Instructions for the task: Retype, exactly as they appear below, the lines between the line holding "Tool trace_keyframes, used" and the line holding "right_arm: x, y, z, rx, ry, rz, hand", both ends included.

Records for this exercise:
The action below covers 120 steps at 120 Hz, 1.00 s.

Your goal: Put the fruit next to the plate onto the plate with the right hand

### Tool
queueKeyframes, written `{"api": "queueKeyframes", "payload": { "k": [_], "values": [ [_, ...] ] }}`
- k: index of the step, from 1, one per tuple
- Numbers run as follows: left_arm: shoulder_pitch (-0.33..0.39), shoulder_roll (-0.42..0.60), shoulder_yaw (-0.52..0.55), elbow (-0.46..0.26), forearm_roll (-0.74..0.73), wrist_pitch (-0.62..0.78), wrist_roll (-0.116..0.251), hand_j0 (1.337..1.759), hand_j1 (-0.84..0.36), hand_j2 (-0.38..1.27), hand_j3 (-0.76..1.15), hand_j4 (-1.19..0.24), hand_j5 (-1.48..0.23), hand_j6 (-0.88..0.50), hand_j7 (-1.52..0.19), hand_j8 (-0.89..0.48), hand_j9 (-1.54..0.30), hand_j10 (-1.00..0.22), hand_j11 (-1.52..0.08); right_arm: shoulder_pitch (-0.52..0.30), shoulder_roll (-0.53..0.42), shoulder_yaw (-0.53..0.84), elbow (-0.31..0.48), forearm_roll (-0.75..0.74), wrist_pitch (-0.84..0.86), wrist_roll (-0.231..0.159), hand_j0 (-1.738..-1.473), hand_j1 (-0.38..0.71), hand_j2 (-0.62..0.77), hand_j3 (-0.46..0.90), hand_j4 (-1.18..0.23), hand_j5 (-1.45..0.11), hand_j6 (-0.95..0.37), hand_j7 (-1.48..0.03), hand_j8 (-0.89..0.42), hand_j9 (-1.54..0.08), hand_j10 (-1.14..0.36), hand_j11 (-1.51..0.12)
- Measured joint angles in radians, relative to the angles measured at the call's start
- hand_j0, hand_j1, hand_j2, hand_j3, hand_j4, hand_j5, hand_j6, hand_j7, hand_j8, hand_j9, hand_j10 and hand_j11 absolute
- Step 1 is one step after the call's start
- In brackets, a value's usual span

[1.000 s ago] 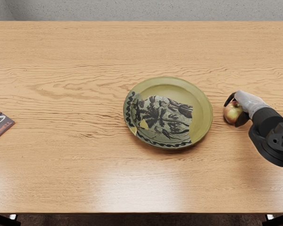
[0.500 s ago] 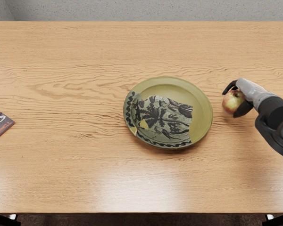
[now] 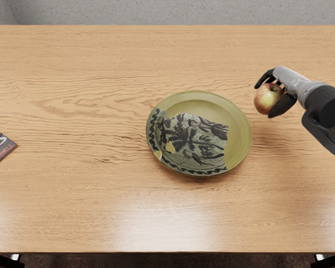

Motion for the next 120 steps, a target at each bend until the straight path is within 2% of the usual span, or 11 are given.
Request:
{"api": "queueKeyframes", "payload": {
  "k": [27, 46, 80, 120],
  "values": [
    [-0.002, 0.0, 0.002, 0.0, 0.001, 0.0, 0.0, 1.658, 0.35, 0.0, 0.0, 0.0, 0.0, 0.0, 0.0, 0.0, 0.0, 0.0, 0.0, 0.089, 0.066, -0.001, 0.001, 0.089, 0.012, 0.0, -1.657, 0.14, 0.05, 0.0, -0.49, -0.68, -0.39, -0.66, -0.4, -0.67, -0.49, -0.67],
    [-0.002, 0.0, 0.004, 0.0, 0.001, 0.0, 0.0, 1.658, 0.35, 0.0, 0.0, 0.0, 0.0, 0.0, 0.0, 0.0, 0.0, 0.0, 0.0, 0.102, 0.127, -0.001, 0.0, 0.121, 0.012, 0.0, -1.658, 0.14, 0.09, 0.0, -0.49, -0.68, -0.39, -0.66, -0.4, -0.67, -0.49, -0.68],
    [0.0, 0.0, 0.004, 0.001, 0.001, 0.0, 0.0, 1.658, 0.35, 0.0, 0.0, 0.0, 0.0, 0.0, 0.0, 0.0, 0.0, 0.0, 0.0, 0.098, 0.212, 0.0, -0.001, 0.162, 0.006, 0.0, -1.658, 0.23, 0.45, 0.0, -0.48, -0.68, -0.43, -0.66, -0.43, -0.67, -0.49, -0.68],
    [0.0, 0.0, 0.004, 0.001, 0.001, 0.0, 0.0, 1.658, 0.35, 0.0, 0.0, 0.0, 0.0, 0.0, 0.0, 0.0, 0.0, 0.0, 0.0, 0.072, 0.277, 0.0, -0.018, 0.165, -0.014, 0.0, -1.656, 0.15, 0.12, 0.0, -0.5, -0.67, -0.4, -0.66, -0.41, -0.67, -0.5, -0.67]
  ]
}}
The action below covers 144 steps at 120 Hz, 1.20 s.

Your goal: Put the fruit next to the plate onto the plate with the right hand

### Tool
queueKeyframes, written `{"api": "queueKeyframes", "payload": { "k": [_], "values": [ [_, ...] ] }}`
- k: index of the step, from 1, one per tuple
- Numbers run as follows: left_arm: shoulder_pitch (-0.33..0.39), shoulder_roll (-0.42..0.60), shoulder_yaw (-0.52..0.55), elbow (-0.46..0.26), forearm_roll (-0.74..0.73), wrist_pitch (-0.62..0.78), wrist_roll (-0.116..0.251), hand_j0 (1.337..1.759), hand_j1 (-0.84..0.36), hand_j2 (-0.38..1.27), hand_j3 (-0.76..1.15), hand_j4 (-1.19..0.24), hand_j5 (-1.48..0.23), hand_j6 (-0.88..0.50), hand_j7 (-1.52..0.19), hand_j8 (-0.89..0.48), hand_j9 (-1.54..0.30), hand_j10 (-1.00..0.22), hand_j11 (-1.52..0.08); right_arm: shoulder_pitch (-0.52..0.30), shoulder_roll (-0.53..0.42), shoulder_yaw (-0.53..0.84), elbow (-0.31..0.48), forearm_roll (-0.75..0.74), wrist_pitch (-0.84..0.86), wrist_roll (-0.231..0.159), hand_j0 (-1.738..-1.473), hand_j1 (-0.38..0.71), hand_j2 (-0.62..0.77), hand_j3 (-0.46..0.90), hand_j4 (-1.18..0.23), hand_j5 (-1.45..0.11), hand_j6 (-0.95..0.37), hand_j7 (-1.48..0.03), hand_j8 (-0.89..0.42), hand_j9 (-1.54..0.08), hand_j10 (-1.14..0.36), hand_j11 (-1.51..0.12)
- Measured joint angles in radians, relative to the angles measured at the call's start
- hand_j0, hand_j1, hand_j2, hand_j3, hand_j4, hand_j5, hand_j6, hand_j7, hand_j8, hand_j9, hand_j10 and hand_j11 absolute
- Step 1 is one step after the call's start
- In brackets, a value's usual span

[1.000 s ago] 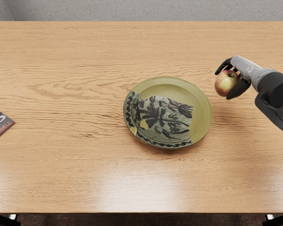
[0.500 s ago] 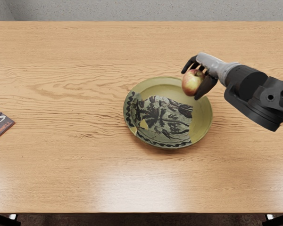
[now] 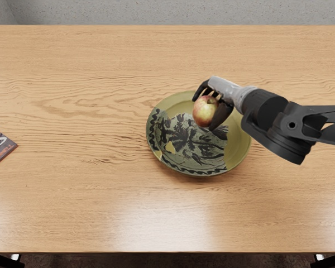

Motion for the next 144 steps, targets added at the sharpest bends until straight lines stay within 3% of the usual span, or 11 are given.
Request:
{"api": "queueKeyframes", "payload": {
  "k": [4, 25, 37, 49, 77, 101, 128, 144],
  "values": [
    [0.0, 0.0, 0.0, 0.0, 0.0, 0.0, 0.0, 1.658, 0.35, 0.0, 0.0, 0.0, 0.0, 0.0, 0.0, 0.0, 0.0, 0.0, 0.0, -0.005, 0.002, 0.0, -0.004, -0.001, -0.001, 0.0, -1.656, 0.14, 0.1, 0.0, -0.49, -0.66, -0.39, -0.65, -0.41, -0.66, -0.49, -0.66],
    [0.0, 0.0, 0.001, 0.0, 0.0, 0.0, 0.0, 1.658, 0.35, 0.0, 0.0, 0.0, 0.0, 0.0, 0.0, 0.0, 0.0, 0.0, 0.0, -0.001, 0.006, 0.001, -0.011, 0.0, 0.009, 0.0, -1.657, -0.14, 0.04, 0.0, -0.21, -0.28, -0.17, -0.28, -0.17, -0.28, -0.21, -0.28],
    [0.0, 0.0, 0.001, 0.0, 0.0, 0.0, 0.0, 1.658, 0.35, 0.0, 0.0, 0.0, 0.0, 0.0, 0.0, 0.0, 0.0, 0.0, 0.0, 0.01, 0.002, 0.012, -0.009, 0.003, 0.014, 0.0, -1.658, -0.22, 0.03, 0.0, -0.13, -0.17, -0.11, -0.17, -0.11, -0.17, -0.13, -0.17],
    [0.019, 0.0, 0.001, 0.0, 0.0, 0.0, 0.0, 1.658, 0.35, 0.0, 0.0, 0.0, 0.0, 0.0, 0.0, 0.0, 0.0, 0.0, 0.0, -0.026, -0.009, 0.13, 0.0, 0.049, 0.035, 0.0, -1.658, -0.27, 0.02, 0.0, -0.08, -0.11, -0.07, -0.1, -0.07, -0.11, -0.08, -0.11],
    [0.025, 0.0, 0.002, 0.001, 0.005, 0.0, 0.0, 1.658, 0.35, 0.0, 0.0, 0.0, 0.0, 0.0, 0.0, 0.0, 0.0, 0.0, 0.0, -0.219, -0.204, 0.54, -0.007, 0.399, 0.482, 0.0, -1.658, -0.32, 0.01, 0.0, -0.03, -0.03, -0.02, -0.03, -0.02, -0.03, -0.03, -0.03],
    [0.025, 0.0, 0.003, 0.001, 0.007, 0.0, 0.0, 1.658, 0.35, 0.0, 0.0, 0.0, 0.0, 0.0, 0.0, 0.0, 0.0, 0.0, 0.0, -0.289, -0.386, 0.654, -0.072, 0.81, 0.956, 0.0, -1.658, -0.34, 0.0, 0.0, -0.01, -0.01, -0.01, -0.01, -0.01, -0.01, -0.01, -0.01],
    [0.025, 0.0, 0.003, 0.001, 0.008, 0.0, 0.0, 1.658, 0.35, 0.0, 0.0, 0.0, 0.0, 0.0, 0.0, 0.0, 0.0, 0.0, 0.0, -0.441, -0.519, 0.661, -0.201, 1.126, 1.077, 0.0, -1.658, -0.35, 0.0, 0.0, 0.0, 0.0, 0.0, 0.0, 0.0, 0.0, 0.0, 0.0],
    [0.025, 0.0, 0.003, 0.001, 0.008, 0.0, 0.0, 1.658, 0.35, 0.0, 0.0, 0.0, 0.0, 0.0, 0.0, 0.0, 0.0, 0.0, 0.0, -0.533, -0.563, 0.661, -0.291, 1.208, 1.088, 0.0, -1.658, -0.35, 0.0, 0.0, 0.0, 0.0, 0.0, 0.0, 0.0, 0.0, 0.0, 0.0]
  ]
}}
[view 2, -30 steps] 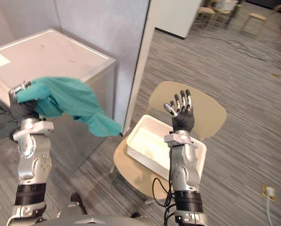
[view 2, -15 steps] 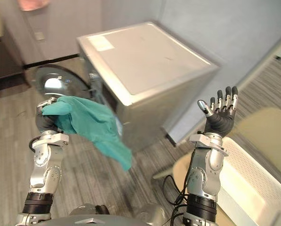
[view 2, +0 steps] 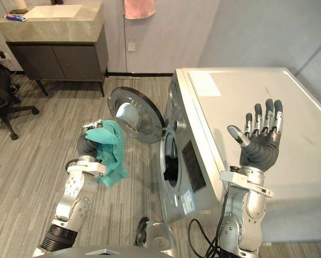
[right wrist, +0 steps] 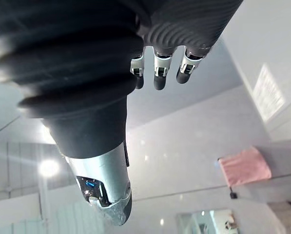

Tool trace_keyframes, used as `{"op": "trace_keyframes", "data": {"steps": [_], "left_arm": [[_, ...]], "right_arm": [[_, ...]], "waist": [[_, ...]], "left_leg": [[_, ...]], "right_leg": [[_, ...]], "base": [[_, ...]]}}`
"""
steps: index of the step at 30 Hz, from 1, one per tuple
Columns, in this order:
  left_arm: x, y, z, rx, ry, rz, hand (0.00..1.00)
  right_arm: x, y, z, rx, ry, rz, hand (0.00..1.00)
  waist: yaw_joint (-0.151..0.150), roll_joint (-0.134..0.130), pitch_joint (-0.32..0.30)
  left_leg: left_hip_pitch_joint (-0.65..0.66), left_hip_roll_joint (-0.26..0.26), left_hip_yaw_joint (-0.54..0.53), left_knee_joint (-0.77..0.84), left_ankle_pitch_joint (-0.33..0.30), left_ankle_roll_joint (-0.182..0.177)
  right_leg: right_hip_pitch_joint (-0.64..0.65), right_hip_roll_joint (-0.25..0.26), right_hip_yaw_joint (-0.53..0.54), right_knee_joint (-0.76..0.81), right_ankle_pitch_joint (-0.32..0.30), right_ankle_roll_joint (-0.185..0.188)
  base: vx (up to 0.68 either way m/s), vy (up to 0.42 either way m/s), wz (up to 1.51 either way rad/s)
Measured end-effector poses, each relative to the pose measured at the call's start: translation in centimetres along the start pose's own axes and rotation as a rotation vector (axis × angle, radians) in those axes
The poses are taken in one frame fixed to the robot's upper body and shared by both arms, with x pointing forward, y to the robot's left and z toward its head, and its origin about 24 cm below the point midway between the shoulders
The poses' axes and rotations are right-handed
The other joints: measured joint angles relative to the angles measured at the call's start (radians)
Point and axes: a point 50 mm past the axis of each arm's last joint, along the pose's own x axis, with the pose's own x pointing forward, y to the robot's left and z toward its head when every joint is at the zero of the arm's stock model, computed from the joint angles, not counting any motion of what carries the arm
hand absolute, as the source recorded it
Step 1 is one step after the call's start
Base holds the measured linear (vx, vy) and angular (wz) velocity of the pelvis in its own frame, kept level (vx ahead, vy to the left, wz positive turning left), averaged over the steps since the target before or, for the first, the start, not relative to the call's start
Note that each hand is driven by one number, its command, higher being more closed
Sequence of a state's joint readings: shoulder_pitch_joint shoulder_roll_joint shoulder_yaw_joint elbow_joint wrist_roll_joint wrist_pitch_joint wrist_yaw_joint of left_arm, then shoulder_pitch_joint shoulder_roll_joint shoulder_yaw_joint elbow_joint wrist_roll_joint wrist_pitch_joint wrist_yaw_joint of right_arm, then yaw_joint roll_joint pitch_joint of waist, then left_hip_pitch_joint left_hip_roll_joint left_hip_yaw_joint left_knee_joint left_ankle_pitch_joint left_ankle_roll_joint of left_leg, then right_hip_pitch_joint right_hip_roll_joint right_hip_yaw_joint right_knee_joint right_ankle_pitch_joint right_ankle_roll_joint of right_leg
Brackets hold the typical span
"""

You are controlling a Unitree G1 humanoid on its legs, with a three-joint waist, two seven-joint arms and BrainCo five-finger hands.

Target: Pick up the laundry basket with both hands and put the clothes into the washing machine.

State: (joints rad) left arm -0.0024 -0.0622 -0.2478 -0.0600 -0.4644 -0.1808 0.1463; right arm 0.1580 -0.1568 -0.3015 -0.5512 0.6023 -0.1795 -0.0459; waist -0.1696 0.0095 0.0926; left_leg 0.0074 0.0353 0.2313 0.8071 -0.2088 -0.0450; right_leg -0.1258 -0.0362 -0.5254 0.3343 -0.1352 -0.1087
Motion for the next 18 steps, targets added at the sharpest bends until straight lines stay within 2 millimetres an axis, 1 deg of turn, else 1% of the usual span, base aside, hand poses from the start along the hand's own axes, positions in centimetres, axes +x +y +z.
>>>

Answer below:
Tool trace_keyframes, used as `{"op": "trace_keyframes", "data": {"steps": [_], "left_arm": [[_, ...]], "right_arm": [[_, ...]], "waist": [[_, ...]], "left_leg": [[_, ...]], "right_leg": [[_, ...]], "base": [[_, ...]]}}`
"""
steps: index of the step at 30 Hz, from 1, one per tuple
Columns, in this order:
  left_arm: x, y, z, rx, ry, rz, hand (0.00..1.00)
  right_arm: x, y, z, rx, ry, rz, hand (0.00..1.00)

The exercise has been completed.